__Your goal__: All lines from the one with "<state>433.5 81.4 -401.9" through the last are to be given again exactly as they stand in the data below, and only those.

═══ The data

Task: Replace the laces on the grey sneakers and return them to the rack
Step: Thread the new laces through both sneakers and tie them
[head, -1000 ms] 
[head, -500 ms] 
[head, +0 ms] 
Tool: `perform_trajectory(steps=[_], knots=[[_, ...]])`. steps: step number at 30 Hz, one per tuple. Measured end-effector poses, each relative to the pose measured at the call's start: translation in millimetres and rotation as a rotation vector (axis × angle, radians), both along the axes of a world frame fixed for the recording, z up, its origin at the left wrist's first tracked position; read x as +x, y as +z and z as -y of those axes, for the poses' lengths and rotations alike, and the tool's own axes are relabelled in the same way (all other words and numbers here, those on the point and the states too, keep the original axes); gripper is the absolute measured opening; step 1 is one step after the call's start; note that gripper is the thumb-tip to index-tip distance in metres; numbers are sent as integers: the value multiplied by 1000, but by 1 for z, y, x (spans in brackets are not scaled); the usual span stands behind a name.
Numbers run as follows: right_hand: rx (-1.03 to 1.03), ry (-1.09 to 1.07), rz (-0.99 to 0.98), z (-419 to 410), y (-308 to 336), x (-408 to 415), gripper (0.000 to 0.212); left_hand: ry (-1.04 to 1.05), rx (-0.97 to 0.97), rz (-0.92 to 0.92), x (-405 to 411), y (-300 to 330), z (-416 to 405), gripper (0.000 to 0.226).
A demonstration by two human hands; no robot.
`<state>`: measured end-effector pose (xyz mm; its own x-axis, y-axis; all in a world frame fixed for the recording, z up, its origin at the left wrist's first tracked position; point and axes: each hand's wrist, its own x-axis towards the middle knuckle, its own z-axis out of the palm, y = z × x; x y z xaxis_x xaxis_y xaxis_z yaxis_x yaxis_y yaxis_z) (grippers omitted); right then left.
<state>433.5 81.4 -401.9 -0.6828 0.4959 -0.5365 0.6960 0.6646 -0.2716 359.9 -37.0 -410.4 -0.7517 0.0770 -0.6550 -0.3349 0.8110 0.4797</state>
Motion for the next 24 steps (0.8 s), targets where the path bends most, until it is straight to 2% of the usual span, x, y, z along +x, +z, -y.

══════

__Solution__:
<state>433.5 81.4 -401.9 -0.6828 0.4959 -0.5365 0.6960 0.6646 -0.2716 359.9 -37.0 -410.4 -0.7517 0.0770 -0.6550 -0.3349 0.8110 0.4797</state>
Motion for the next 24 steps (0.8 s), targets where the path bends most, until it is straight to 2% of the usual span, x, y, z along +x, +z, -y.

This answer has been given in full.